As to the OP's "these days" about women having children in their 20's--my mother was married at 20 and had her first child at 21. Same for my grandmother. I was married at 31, had my daughter at 33. It's WAITING to have a child later that is the societal change, not the other way around.
Good point! Both my grandmothers were married at 17 with kids by 18. That's why my paternal grandmother was 40 when I was born. People are waiting longer than they used to.
The statistics show most very young mothers are having their babies with Medicaid paying the bills, and lack husbands to help them support those kids. Just the day care alone for someone who makes minimum wage would be tough to come up with. Yes, there might be some welfare-to-woirk government program that has the mother working but more often than not these very young mothers live mostly off the government.
They would be in big trouble if they weren't given housing assistance, food stamps, WIC, TANF, free babysitting at the Head Starts with the free meals, their boyfriends very often are long gone and support from him is minimal at best.
Why would some girl want to raise a child alone, with no one to help her with a crying baby, no one to share the 2 am feedings and if she is going to have a future, she's got to work and study and will lack time with her children when they are young?
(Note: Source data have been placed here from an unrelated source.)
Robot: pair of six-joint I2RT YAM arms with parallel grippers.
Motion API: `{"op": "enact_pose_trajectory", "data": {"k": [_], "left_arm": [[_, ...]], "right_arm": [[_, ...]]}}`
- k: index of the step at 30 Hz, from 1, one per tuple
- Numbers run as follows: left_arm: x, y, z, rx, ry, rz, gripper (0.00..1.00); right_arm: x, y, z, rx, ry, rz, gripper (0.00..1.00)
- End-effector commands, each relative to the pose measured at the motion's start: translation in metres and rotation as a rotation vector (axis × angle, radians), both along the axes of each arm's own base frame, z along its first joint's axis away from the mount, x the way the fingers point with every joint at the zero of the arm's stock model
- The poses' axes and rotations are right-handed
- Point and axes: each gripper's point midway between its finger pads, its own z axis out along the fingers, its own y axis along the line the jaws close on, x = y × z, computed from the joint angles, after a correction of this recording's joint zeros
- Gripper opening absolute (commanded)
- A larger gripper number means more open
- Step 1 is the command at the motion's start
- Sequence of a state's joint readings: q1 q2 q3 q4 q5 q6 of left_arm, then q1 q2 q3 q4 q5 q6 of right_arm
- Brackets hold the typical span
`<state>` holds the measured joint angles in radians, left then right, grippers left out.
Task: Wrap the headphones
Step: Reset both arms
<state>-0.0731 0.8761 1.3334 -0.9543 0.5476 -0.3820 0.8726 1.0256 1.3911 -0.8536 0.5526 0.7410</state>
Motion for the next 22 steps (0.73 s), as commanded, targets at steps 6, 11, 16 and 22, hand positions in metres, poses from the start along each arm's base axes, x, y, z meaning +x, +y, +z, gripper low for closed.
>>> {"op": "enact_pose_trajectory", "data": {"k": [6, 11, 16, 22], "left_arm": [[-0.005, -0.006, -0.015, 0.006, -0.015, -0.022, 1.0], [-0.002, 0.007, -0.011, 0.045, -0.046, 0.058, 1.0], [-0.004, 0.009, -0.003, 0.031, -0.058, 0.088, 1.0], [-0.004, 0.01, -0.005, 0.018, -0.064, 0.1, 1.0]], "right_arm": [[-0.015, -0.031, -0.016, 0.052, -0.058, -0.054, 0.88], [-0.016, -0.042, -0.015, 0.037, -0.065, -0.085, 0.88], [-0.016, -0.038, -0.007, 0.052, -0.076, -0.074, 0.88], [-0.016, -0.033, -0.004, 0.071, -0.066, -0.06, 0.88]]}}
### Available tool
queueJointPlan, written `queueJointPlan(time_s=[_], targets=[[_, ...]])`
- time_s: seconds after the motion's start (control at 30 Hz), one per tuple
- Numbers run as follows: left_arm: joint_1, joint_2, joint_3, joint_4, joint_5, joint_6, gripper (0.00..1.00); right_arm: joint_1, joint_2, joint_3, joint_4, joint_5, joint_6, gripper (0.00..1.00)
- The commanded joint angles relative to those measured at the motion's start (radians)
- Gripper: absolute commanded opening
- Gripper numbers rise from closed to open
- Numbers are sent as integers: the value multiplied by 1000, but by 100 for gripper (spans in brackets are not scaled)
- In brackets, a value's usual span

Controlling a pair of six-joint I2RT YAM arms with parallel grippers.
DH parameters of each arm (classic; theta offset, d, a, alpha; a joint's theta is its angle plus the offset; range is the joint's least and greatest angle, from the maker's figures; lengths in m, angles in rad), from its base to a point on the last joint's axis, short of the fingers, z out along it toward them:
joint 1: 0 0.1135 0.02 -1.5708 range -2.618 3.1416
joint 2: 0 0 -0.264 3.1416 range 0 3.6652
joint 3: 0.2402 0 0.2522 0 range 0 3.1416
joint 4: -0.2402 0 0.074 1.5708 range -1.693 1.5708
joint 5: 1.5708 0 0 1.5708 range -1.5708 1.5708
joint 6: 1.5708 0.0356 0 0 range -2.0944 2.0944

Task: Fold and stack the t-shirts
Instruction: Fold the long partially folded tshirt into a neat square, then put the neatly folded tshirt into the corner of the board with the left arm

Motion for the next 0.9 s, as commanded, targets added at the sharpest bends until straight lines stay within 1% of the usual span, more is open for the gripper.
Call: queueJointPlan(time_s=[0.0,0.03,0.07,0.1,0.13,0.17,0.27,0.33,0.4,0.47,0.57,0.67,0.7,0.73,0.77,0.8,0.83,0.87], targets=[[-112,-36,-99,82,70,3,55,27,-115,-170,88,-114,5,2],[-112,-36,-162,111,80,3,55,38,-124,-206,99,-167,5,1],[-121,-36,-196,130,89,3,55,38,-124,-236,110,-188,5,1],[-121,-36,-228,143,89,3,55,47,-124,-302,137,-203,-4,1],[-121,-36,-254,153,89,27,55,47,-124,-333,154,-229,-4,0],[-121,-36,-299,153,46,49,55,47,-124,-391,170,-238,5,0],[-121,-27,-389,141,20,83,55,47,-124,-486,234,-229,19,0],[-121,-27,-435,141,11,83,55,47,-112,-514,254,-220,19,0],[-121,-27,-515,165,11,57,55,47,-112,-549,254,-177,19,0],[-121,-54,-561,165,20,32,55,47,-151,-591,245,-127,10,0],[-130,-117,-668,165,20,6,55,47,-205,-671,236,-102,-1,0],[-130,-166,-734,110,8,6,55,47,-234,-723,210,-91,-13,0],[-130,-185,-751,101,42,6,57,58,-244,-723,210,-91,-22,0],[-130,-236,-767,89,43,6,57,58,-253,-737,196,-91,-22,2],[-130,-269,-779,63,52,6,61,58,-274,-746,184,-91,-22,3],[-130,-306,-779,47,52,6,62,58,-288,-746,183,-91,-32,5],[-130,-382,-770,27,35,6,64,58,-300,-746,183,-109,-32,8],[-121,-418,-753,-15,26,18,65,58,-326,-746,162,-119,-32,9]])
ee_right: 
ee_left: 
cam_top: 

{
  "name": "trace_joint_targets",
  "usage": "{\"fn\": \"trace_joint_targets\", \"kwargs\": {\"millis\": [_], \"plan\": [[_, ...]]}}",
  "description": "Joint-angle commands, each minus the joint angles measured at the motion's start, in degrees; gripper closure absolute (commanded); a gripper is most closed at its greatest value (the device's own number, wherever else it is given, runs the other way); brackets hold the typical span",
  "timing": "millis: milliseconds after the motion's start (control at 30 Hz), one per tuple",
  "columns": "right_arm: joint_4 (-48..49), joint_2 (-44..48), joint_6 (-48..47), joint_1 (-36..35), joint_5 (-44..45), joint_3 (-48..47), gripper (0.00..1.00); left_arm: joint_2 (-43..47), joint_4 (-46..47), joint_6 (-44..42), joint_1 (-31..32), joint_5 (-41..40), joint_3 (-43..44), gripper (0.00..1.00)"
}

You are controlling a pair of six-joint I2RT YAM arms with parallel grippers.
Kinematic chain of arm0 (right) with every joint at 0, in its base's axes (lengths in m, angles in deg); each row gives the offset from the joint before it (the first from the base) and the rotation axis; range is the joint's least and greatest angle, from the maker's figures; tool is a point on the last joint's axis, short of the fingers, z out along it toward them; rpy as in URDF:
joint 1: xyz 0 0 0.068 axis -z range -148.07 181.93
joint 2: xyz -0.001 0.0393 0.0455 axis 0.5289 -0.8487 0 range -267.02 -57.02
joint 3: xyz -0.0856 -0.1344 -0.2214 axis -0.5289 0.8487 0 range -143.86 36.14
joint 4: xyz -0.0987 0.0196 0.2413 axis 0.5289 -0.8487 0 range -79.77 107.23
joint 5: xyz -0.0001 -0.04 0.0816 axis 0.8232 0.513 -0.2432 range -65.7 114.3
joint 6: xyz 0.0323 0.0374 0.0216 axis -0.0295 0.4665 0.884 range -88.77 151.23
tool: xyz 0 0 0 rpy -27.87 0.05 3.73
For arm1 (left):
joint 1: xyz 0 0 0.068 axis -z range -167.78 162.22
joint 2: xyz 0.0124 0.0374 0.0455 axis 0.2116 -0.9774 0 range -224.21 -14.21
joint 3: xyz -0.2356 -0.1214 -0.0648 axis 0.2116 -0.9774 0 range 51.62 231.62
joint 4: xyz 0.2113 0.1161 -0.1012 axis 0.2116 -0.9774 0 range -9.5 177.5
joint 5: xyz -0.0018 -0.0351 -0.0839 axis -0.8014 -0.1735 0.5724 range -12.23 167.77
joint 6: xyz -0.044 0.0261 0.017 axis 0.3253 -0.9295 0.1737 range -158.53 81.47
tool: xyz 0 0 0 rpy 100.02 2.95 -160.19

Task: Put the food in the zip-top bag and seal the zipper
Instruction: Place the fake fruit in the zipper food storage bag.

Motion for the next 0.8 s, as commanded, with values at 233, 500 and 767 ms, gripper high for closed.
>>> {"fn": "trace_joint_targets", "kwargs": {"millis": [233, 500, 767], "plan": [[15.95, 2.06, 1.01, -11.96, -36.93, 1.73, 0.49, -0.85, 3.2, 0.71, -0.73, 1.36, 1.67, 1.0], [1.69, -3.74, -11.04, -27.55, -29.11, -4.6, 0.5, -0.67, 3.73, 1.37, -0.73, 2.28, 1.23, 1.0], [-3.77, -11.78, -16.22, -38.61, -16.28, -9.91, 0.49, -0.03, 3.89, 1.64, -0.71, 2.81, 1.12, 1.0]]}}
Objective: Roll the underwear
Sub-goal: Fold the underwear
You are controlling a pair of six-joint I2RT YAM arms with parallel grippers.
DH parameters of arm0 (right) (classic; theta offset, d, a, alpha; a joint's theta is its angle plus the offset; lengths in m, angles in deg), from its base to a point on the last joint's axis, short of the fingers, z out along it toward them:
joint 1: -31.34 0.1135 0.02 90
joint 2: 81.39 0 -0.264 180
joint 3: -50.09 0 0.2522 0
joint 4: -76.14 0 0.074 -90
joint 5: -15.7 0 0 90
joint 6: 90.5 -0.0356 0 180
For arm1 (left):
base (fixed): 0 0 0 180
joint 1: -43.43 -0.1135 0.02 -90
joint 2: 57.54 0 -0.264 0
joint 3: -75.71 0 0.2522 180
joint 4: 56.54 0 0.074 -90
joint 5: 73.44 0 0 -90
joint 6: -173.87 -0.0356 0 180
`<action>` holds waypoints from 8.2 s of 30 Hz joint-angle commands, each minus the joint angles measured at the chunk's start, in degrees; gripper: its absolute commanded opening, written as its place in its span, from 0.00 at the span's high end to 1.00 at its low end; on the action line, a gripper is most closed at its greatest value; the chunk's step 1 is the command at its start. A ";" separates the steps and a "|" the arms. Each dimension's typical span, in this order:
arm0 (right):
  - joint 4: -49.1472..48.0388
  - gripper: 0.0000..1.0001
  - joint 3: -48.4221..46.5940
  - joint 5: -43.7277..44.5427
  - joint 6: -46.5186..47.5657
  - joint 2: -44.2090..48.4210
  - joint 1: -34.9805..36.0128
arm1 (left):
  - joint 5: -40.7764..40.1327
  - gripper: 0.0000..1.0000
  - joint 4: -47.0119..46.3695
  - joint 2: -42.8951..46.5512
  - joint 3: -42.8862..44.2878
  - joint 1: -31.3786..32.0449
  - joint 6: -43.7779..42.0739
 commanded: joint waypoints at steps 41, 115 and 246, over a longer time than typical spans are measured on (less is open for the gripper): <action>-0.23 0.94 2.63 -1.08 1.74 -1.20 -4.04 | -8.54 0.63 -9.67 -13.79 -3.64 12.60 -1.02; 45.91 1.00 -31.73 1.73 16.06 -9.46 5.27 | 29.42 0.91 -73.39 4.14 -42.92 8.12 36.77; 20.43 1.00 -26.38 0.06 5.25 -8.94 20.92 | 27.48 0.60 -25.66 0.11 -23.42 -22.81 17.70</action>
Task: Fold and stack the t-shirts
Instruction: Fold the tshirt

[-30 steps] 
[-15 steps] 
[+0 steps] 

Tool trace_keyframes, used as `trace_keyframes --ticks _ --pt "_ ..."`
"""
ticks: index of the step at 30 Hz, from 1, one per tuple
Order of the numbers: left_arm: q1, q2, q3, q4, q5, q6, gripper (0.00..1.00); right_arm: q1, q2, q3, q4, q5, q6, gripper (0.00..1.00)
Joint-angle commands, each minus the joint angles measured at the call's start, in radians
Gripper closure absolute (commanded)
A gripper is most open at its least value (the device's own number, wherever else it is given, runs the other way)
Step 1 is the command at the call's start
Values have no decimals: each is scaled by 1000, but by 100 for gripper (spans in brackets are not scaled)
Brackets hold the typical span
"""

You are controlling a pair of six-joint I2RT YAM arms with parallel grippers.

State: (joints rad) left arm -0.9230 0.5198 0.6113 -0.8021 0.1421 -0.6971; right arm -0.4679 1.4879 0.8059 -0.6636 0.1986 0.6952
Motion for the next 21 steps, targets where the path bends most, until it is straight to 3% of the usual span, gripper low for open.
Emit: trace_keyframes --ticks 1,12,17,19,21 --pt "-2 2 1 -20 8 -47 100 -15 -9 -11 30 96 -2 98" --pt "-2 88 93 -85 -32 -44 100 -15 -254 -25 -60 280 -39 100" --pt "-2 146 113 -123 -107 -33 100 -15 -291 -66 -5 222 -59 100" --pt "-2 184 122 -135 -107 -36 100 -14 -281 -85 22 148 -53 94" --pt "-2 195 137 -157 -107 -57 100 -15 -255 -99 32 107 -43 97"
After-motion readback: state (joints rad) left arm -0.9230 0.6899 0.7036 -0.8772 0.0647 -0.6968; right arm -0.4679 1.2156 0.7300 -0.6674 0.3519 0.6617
Yes, it looks all so very glamorous, so mature and sophisticated at first but when the other girls are going to their proms, and the mother has to sit home and care for her baby, it's not so fun any more. And very often she's ended her chances of ever having a husband and marriage because a lot of men don't wish to -- and should not -- jump into the step dad position.
None of my friends who had kids as teens got free housing, or used free babysitting. Yes most of them had food stamps and WIC, but all of them worked. They also had a family support system that helped them out. Raising a child is not easy, and contrary to what you are saying most people do not sit around deciding to keep a child based off of getting WIC or head start. I know an equal amount of people that kept a child balanced by people who decided on abortion.